Just before I met my future husband, I had accepted the fact that I could have a child on my own and would be happy to parent a child by myself (sperm donor – I even looked into sperm banks and options for how to get this process started), I started spending my weekends alone but doing all of the things I would do with a boyfriend.. I literally went to bars alone.. and not to meet men either. I just sat there and enjoyed live music and drank some craft beers and people watched. I went on bike rides across the city by myself and explored like a tourist. I went to dinner alone. I would go to the beach and sit and read a book. At first, I felt kind of like I had to force myself to do these things, but in time, I preferred it. I loved my own company so much and just enjoyed doing wonderful things without being held back by who was available to come along with me. I definitely received some judgmental comments like “omg you went to a restaurant alone, I would NEVER do that” but honestly, I felt sorry for the people saying this to me. You hate yourself so much you couldn’t even spend a meal alone? Yikes.
I went on so many failed dates. I had a stalker for a little while. I dated abusive men. My dating life was a dark time (always take a red flag for what it is – lessons learned). I was really ready to throw in the towel. Believe me. I resigned myself to being single… I accepted that I would be alone. I went on the date with my future husband just for fun. I figured at this point what could it hurt? At least I could have a nice meal and a good beer with a man. And that night, looking across the table I thought to myself.. fuck I’m lucky I went on this date! Almost 4 years later, here we are. I know it’s corny and people used to say this to me and I would scoff and roll my eyes … but… you meet people when you least expect it.
Post # 75
I did bumble and found my fiancé! Here is what I did:
If we both swiped right, I started chatting pretty quickly, especially if they were online at the same time. Once I figured out he wasn’t a creep or just looking to get laid, I set up an in person meet within a week of first talking (usually just a couple of days). I wanted to see if we had any chemistry before I wasted too much of my time talking on an app. These were small meets so coffee, drinks, etc. just to get to know someone.

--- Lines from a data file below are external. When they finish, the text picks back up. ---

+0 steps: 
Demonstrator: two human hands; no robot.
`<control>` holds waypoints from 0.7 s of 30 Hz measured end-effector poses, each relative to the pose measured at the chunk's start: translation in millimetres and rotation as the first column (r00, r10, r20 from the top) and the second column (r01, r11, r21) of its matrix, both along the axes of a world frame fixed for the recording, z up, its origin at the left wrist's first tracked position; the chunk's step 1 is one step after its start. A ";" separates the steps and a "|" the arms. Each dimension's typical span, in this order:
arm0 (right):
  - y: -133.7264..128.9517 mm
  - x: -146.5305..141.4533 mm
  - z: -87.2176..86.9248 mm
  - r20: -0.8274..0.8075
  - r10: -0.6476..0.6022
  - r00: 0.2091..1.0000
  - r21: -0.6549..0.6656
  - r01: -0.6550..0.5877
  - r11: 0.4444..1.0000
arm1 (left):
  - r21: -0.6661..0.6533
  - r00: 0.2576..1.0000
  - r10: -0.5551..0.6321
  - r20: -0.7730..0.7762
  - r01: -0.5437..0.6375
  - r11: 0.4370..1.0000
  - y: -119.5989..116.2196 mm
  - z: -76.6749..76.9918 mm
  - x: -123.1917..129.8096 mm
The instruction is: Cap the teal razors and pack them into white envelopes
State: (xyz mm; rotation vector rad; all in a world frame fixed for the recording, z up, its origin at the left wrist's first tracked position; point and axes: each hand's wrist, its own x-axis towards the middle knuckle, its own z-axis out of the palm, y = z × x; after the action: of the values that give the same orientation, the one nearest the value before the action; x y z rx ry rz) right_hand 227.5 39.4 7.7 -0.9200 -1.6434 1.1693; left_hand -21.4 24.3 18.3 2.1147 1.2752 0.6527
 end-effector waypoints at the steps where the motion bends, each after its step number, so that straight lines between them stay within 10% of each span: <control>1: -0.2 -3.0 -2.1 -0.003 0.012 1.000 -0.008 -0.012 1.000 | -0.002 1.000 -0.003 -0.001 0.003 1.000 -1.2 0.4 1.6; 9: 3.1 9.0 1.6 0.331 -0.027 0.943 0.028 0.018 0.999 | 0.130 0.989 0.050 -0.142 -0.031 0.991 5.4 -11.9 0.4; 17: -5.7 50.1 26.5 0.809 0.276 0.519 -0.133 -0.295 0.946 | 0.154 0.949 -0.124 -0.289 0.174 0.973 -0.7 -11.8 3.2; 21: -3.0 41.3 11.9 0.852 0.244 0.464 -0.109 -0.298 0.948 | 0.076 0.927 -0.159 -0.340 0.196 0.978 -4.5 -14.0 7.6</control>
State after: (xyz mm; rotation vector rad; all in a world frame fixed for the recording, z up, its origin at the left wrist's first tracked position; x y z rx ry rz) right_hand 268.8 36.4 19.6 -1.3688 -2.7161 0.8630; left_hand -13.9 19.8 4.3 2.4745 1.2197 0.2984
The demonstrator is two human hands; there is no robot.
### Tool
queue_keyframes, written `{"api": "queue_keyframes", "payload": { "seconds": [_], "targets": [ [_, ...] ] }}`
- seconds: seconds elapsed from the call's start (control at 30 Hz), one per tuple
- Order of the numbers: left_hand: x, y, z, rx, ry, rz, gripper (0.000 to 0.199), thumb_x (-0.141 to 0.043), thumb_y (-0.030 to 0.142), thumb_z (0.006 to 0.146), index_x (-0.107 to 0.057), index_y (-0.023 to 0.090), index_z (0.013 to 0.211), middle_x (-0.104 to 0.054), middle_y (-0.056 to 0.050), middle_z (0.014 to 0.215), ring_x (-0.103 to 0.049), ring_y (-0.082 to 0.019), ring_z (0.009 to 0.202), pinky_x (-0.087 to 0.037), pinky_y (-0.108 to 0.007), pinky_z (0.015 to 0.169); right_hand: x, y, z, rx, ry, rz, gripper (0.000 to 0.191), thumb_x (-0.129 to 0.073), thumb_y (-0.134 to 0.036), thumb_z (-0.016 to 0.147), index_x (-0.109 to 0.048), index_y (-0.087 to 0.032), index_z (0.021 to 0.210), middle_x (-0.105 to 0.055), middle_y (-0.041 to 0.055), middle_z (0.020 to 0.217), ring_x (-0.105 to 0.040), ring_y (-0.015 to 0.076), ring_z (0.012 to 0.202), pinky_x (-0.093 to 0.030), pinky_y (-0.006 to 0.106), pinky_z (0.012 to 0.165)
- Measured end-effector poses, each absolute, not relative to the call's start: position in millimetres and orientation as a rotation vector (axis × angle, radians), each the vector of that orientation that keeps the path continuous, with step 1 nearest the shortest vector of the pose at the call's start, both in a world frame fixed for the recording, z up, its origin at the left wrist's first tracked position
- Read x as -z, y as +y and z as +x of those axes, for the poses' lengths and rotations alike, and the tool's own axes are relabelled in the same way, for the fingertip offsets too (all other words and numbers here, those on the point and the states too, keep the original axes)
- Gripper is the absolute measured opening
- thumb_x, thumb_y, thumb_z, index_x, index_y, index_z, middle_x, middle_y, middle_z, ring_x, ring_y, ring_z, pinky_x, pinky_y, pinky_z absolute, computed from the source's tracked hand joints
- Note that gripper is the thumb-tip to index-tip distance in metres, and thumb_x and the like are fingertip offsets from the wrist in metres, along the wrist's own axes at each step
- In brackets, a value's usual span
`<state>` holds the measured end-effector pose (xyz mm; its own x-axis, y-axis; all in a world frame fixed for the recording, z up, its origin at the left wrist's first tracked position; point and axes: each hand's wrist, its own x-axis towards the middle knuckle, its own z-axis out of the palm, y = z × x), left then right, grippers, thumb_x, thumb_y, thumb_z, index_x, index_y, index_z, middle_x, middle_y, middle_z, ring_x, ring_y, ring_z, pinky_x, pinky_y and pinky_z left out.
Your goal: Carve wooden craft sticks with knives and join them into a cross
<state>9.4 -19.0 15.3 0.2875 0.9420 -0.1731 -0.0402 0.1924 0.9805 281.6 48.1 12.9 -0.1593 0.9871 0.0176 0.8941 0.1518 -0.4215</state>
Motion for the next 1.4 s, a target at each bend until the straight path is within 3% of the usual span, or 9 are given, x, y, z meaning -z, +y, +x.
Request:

Next I made sure I went on at least one date a week. If there weren’t any bumble prospects, I would go on a friend date with someone I hadn’t seen in a while. This made sure I was going out with people and not just chatting on the app. Plus it’s always good practice!
I can be quick to judge people so I gave everyone a second date if they asked! Just to make sure I really gave everyone a chance!
Then I just had fun!! I went on a ton of fun dates, some really crappy ones as well, but those were fun stories for my friends!! Have a great time with it, but you have to kind of work at it. I had done bumble and tinder in the past, but I didn’t take it too seriously and it didn’t go well!